» **WHAT YOU SHOULD DO**
Without the pictures, can you quote each line below exactly?

» **DATA BLOCK**
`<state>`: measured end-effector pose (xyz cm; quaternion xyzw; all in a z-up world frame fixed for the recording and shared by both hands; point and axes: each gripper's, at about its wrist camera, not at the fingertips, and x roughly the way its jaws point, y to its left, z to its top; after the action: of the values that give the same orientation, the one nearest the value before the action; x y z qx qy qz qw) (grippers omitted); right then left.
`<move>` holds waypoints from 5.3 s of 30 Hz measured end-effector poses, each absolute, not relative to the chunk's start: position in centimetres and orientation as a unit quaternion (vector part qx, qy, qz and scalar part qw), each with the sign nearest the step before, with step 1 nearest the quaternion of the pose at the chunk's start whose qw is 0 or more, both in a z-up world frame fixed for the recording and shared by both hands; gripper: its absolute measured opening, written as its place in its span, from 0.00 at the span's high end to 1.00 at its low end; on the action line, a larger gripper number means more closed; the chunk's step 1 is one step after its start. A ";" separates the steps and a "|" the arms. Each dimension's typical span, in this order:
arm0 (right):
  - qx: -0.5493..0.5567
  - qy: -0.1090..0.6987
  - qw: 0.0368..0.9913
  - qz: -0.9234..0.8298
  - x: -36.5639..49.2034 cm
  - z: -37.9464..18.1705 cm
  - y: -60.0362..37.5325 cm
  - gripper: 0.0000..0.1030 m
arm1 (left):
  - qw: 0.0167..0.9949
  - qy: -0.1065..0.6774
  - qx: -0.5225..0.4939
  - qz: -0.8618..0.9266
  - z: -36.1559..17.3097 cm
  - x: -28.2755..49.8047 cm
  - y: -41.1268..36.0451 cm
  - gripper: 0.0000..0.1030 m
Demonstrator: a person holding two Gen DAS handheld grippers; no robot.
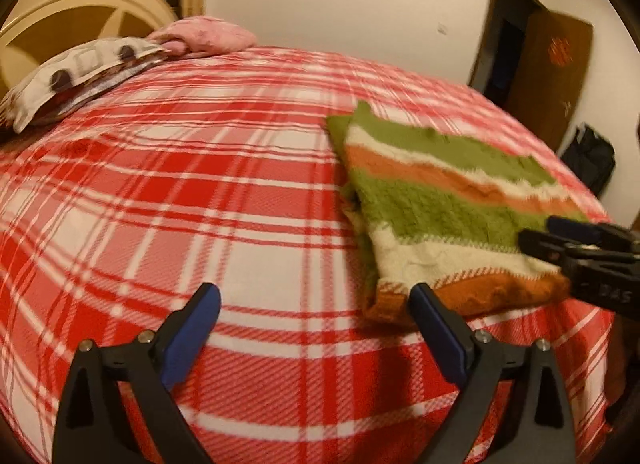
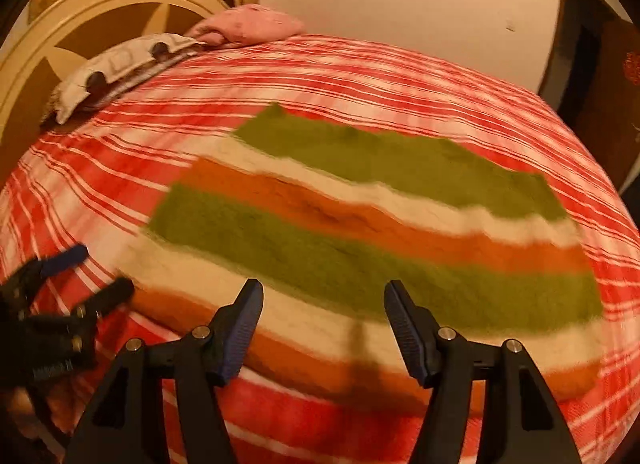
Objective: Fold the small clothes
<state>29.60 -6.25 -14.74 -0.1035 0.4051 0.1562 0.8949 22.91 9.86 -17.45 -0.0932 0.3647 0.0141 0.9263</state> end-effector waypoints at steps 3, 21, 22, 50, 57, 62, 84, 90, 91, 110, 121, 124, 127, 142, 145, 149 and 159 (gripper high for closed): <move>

» **TASK RESULT**
`<state>`: measured end-effector pose (xyz cm; quaternion xyzw; all in a z-up world frame fixed for the recording and shared by both hands; point and axes: each gripper's, at about its wrist camera, not at the fingertips, and x roughly the way its jaws point, y to its left, z to its top; after the action: of the values that give the same orientation, the one nearest the value before the action; x y z qx qy qz qw) (grippers omitted); right then left.
`<move>` holds waypoints from 5.3 s of 30 Hz measured end-effector poses, each absolute, not relative to the chunk's start: position in centimetres and orientation as a unit quaternion (vector part qx, qy, qz and scalar part qw), each with the sign nearest the step before, with step 1 nearest the quaternion of the pose at the chunk's start whose qw is 0 or more, both in a z-up world frame fixed for the recording and shared by both hands; gripper: its absolute measured opening, written as its place in its span, from 0.00 at the span's high end to 1.00 at its low end; on the action line, a larger gripper number means more closed; the chunk's step 1 is one step after its start. A ";" separates the steps and a "|" the arms. Each dimension's typical span, in this order:
arm0 (right):
  - qx: -0.5493..0.5567
  - qy: -0.1090..0.6987
  - qw: 0.0368..0.9913
  - qz: -0.9234..0.8298
  - x: -36.5639..49.2034 cm
  - z: -37.9464..18.1705 cm
  - y: -60.0362..37.5325 cm
  - gripper: 0.0000..0.1030 m
arm1 (left):
  - qw: 0.0167..0.9949
  - qy: -0.1065..0.6774
  - qx: -0.5225..0.4939
  - qz: -0.8618..0.9266
  - z: -36.1559..17.3097 cm
  - x: -28.2755..49.8047 cm
  - y: -41.1268..36.0451 cm
  - gripper: 0.0000..0.1030 m
Demonstrator: a person holding two Gen DAS handheld grippers; no robot.
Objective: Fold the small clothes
<state>29.60 -6.25 -14.74 -0.1035 0.4051 0.1562 0.8949 22.91 9.86 -17.45 -0.0932 0.3647 0.0141 0.9263</state> end-effector waypoints at steps 3, 21, 22, 50, 57, 62, 84, 90, 91, 110, 121, 124, 127, 142, 145, 149 and 159 (gripper high for closed): <move>

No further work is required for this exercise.